The Act enhances the authority of the Office of Director of Corporate Enforcement (ODCE) and seeks to improve the transparency of certain loans made by banks and companies to their directors. It also makes important amendments to rules governing the requirement for companies incorporated in the State to have Irish resident directors. A summary of the Act is provided below.
Inspection of company records
Enforcement powers of the ODCE are extended. The right to access third party information relating to a company under investigation is clarified. The ODCE powers of entry and search of premises under the Companies Act 1990 are strengthened and the power to remove paper and electronic information is clearly set out.
Transactions with directors
Under current company law, a distinction is drawn between the disclosure obligations of companies in general and those of banks. Companies are required, under Section 42 of the Companies Act 1990, to disclose details of certain transactions (including loans) with directors and connected persons in their annual accounts. Licensed banks, on the other hand, are only obliged to disclose aggregated data on such loans where amounts were still outstanding at the end of the financial year. The Act removes this differentiation by providing that in future loans made to the directors of companies that are licensed banks will be treated in the same way as any other company. The Act also makes it clear that these disclosure requirements are in addition to any other rules imposed or to be imposed by the Financial Regulator.

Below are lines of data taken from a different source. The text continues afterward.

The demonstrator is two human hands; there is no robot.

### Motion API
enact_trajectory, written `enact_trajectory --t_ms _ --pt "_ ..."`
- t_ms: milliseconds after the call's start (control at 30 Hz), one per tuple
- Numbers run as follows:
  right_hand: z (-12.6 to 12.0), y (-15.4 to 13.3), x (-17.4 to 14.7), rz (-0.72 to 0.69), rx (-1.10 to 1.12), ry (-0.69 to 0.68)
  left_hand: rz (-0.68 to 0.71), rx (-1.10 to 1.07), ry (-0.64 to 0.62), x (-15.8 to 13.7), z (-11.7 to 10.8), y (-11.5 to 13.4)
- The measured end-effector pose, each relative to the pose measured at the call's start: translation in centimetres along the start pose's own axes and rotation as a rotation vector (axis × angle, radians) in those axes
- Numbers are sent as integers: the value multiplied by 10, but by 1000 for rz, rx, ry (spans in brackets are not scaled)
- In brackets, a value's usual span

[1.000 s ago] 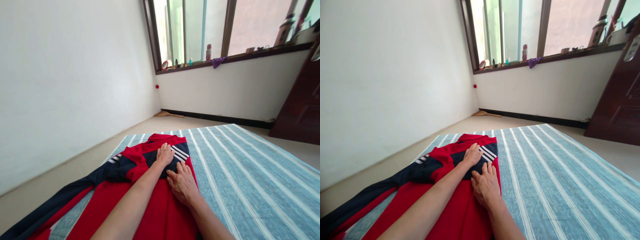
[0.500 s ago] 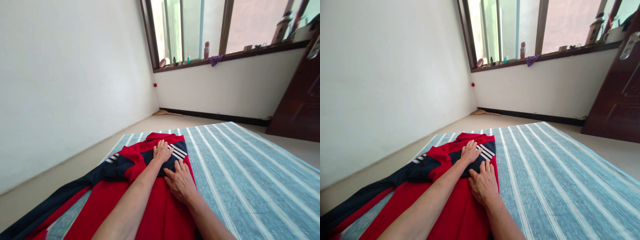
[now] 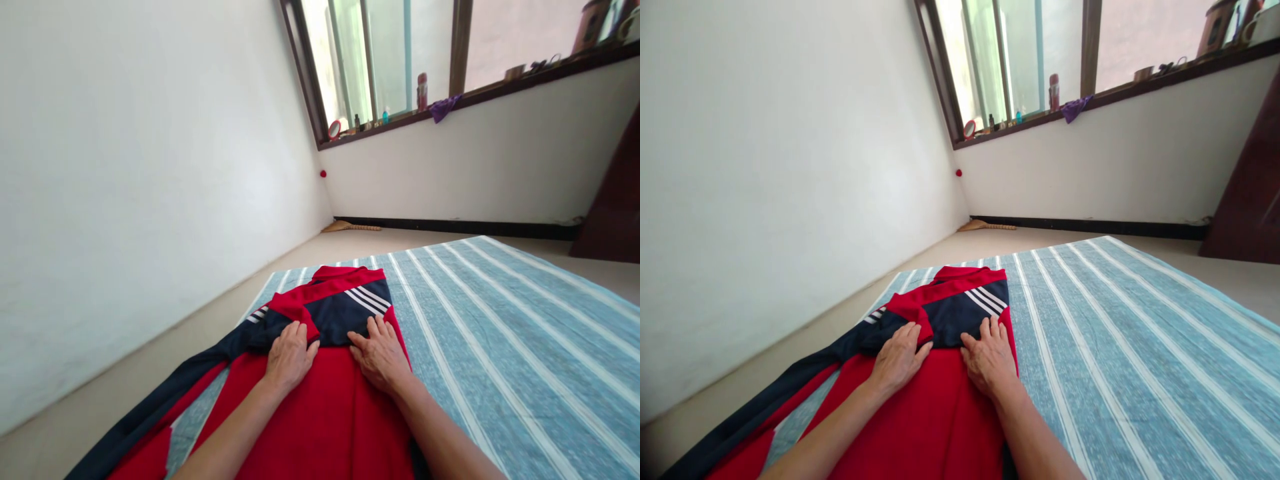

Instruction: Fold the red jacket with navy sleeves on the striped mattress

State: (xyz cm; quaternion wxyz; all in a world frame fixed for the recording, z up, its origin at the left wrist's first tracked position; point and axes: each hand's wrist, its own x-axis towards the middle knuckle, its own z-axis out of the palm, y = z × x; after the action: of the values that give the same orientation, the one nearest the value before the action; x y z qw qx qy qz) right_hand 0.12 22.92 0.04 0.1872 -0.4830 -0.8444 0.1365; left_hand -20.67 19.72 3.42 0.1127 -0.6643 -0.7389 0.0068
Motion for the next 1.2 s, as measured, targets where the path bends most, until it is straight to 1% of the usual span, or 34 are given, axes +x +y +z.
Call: enact_trajectory --t_ms 100,267,433,500,567,667,733,800,867,933,1000,1067,1133,1200 --pt "1 1 1 -11 -7 -14 8 -76 -48 6 2 -10" --pt "6 4 2 -31 -18 -23 60 -261 -94 18 -3 -29" --pt "8 5 1 -36 -15 -7 163 -313 -140 22 -2 -49" --pt "9 4 0 -36 -12 1 177 -360 -156 21 0 -53" --pt "9 4 1 -33 -8 6 88 -528 -115 19 0 -53" --pt "8 3 1 -27 0 9 -115 -824 5 24 -10 -51" --pt "8 3 1 -25 4 9 -214 -922 81 34 -25 -52" --pt "8 3 1 -25 2 8 -314 -1014 175 49 -47 -57" --pt "9 4 2 -25 -4 5 -414 -1151 301 67 -77 -66" --pt "10 4 2 -27 -10 0 -458 -1304 420 83 -110 -76" --pt "11 4 2 -28 -16 -6 -447 -1432 516 94 -143 -82" --pt "11 4 2 -28 -21 -10 -399 -1568 563 99 -170 -82" --pt "10 4 1 -27 -24 -12 -343 -1770 559 99 -188 -76" --pt "9 3 1 -27 -25 -14 -333 -1896 523 93 -197 -66"
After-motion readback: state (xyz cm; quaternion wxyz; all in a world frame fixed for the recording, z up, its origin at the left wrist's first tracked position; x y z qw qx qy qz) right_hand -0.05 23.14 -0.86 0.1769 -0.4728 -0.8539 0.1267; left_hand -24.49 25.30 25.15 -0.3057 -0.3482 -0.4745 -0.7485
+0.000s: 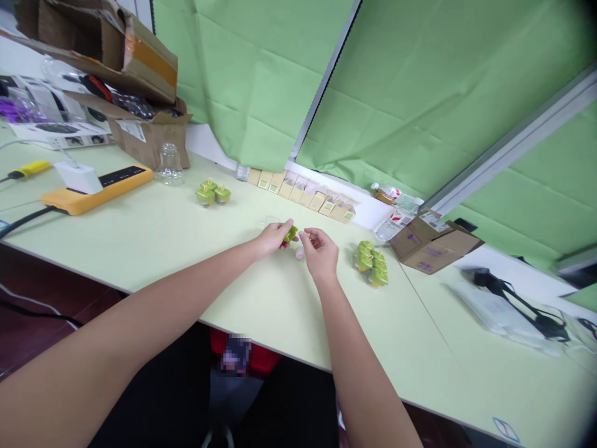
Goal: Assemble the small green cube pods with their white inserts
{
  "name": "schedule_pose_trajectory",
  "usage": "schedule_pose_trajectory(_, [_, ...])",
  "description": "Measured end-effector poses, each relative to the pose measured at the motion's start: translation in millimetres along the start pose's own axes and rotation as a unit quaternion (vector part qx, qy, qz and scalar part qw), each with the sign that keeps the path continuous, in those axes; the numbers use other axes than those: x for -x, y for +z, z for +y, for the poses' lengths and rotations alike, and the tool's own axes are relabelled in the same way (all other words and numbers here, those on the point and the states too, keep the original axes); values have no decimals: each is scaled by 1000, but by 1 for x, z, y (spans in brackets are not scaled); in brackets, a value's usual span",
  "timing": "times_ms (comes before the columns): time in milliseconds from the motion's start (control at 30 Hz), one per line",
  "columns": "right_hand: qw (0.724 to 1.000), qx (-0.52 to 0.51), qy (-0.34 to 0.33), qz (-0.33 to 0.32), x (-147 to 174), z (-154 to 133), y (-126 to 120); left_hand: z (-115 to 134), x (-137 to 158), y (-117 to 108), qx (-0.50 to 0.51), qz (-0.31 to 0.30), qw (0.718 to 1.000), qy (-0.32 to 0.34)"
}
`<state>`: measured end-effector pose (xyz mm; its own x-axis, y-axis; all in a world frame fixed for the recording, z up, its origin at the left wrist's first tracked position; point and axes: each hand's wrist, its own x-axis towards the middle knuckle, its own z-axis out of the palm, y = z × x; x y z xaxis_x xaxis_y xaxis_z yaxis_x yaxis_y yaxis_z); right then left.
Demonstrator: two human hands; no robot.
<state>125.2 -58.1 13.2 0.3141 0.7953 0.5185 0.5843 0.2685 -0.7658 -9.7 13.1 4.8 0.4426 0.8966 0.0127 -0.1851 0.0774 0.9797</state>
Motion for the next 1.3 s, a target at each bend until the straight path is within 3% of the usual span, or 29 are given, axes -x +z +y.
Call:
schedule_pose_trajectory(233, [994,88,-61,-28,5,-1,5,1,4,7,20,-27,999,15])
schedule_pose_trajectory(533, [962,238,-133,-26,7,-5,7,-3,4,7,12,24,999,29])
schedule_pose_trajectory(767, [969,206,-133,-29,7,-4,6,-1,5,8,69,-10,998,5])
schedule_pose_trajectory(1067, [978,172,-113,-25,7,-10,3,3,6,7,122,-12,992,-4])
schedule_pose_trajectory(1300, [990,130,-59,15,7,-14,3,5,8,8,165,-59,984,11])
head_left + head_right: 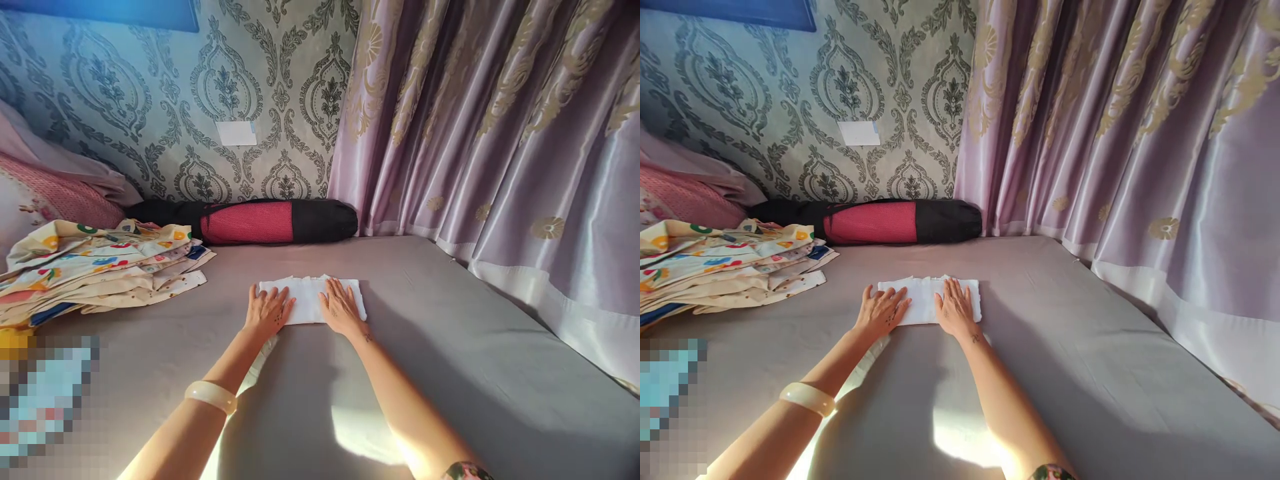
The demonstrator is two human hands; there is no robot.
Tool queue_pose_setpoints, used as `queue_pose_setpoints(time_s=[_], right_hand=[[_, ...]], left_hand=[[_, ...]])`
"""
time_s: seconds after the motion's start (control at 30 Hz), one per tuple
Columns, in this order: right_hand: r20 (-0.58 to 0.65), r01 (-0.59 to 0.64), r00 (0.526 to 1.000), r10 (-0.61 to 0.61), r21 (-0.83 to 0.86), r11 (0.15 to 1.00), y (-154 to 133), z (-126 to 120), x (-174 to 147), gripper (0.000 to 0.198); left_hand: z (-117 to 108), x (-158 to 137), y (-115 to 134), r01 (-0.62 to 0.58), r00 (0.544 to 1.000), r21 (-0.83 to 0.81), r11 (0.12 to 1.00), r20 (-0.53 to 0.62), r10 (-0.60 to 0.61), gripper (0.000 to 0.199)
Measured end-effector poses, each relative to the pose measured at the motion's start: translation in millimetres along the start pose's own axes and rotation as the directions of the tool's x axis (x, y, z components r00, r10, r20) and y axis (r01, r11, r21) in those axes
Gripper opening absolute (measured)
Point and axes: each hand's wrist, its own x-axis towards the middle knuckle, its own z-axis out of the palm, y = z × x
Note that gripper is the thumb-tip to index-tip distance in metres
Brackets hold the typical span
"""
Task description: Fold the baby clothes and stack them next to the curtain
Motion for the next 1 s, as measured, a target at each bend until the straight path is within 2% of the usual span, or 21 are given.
queue_pose_setpoints(time_s=[0.17, 0.37, 0.47, 0.57, 0.67, 0.77, 0.93, 1.0], right_hand=[[-0.060, -0.086, 0.995, 0.081, -0.079, 0.993, 20.5, -7.1, -1.2, 0.061], [-0.005, -0.126, 0.992, 0.126, -0.087, 0.988, 32.3, -2.3, 0.3, 0.063], [0.034, -0.140, 0.989, 0.143, -0.073, 0.987, 32.9, 0.3, 0.8, 0.063], [0.019, -0.120, 0.992, 0.122, -0.101, 0.988, 32.8, -1.5, 1.8, 0.060], [-0.024, -0.085, 0.996, 0.083, -0.145, 0.986, 35.0, -9.0, 7.6, 0.050], [0.001, -0.063, 0.998, 0.064, -0.165, 0.984, 40.9, -21.1, 22.2, 0.038], [0.113, -0.043, 0.992, 0.061, -0.156, 0.987, 53.6, -38.8, 55.3, 0.022], [0.156, -0.043, 0.986, 0.066, -0.147, 0.988, 57.7, -41.3, 65.5, 0.021]], left_hand=[[7.1, 19.1, 3.5, 0.002, 1.000, 0.001, 1.000, -0.025, -0.002, 0.037], [4.0, 29.3, 2.8, -0.051, 0.994, 0.061, 0.997, 0.104, 0.044, 0.050], [2.3, 33.9, 0.0, -0.050, 0.988, 0.080, 0.996, 0.152, 0.037, 0.051], [-3.4, 40.6, -4.2, -0.044, 0.977, 0.096, 0.994, 0.211, 0.023, 0.048], [-13.6, 50.1, -10.1, 0.012, 0.943, 0.057, 0.998, 0.331, -0.031, 0.040], [-20.8, 61.9, -17.6, 0.098, 0.904, 0.003, 0.995, 0.418, -0.090, 0.034], [-14.1, 84.7, -29.4, 0.182, 0.877, -0.044, 0.982, 0.458, -0.143, 0.026], [-7.1, 94.1, -33.5, 0.210, 0.864, -0.066, 0.975, 0.479, -0.154, 0.027]])
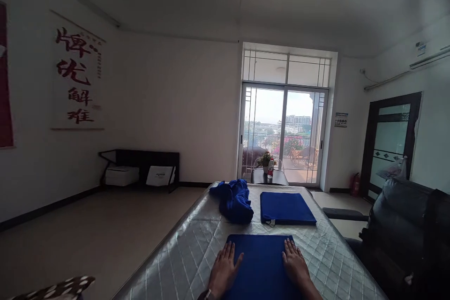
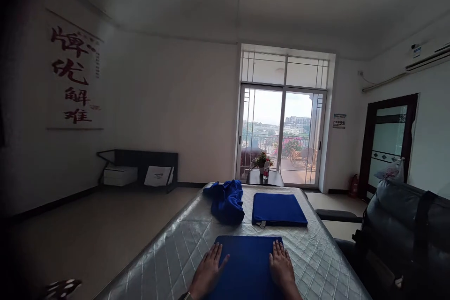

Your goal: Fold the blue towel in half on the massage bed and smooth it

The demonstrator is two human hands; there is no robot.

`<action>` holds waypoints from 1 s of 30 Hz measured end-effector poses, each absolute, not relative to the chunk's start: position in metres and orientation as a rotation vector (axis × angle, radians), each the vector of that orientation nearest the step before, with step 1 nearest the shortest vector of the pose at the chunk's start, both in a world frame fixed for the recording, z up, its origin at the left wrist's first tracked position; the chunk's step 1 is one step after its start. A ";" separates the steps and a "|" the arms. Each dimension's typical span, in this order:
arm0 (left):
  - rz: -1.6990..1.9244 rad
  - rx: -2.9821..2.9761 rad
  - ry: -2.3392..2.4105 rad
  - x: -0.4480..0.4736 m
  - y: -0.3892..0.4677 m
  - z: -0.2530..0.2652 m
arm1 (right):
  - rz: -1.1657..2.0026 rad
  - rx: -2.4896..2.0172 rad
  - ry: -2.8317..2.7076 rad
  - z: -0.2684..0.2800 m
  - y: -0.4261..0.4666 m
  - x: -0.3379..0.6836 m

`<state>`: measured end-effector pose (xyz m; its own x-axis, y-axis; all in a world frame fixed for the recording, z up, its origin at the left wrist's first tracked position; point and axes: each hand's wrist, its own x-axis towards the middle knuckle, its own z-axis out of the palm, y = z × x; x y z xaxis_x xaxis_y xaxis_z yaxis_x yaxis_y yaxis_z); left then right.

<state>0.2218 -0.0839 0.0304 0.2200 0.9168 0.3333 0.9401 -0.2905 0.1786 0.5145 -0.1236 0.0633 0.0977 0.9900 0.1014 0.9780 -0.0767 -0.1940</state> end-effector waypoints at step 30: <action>-0.609 -2.834 -1.470 0.370 -0.147 0.041 | 0.014 -2.133 -2.115 0.047 -0.172 0.521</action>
<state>0.3703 -0.1466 0.0406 0.5220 0.8068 0.2768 0.7662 -0.5862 0.2635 0.5213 -0.1724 0.0466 0.0132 0.9958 0.0904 0.9946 -0.0037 -0.1042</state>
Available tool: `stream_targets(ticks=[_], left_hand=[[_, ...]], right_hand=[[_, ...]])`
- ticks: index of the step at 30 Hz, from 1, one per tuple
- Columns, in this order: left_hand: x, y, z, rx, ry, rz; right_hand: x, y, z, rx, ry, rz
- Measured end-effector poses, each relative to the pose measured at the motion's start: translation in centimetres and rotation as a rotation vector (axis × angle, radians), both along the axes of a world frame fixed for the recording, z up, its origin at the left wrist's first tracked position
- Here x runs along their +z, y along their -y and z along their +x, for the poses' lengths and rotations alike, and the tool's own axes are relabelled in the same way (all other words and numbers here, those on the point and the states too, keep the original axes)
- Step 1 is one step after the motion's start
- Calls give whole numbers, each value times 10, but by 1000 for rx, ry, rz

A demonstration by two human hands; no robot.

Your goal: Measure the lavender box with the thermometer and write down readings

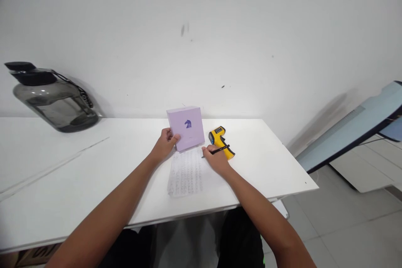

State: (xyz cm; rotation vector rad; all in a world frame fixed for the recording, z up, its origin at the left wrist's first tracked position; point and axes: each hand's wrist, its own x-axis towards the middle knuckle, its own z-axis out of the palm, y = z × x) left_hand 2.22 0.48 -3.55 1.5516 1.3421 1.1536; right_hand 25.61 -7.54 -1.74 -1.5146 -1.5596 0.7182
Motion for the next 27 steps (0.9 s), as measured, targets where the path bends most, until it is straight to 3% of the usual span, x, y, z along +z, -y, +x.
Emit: stream_targets(ticks=[16, 27], left_hand=[[-1, 0, 0, 12, 7, -5], [2, 2, 1, 11, -10, -15]], right_hand=[[0, 0, 1, 41, 7, -10], [-1, 0, 1, -10, 11, -2]])
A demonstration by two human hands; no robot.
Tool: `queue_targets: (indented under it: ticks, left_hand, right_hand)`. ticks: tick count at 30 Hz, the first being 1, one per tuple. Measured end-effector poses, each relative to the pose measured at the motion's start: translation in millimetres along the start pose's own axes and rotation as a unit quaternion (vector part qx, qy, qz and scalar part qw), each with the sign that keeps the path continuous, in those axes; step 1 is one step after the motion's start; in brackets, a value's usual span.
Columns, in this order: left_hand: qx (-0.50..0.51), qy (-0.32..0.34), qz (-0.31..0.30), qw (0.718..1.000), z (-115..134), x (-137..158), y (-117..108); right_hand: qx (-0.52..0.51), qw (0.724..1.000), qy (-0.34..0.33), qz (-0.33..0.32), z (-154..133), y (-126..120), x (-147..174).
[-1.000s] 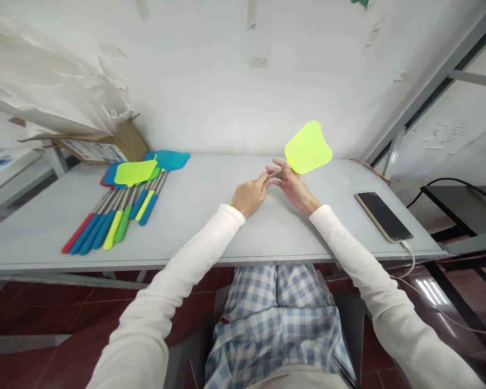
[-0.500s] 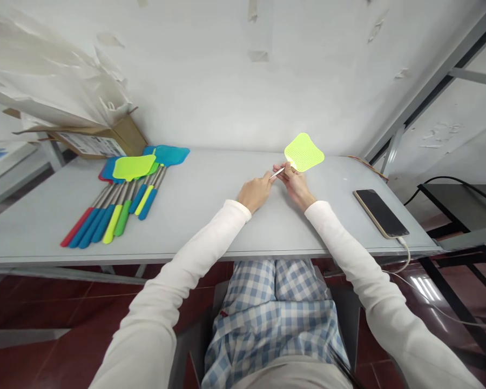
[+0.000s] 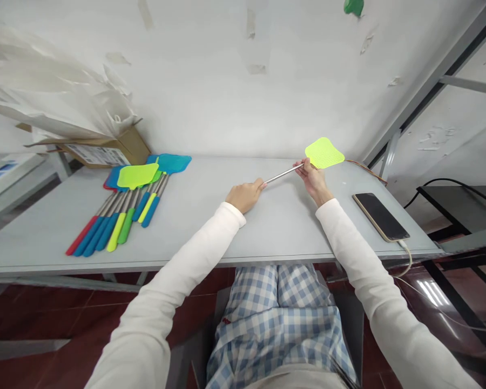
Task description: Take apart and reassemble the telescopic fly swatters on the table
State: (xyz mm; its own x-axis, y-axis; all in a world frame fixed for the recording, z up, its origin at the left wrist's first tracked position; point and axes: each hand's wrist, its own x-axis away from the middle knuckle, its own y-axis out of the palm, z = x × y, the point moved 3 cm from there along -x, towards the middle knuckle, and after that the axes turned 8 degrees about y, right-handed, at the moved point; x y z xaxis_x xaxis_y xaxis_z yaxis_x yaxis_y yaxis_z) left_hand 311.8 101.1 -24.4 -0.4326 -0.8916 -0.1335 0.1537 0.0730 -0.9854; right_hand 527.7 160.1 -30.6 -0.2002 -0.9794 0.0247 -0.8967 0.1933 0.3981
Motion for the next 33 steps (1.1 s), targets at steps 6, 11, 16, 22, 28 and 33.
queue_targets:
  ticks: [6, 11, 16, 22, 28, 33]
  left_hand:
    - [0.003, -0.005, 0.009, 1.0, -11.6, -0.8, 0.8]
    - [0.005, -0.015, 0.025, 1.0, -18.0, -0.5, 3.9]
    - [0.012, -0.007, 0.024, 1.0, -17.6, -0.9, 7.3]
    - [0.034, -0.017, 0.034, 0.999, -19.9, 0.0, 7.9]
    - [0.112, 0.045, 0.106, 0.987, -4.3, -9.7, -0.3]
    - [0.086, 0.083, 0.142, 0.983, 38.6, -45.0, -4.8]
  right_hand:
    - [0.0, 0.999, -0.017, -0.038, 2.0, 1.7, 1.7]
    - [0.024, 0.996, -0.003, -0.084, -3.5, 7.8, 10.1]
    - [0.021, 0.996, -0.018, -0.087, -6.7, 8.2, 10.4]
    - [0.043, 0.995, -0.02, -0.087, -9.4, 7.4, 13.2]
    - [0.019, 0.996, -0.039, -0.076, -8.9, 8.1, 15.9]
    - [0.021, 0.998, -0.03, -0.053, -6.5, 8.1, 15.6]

Legal professional privilege
The Act proposes a significant change to Section 23 of the Companies Act 1990. At present, the provisions of the Act protect a person from having to disclose information that, in the opinion of the court, the person would be entitled to refuse to disclose on grounds of legal professional privilege. The new provisions will permit the seizure of information (whether privileged or not) on a sealed basis and provide that either the ODCE or any person affected may apply to court for a determination of matters relating to privilege. The amendments also provide for the introduction of a mechanism where the court can be assisted by the appointment of an experienced independent person with suitable legal qualification to examine the information and prepare a report with a view to assisting or facilitating the court in making its determination.
Non-resident directors
There have been concerns expressed by the European Commission that the current companies’ code is not compatible with the EC Treaty. Currently, all Irish companies must have at least one Irish resident director. If there is no Irish resident director, the company must obtain a bond in the prescribed form to the value of €25,394.76. This will not be required if the company has a certificate in place from Revenue to confirm that it has a real or continuous link with one or more activities being carried out in the State. The new Act sets out provisions by placing a requirement to have at least one director who is resident in a member state of the European Economic Area (EEA). This important change will have the knock-on effect of removing the requirement on the part of many Irish companies to put in place and maintain bonds to secure compliance with the law in this regard and will accordingly reduce the costs of doing business in Ireland for many EEA companies.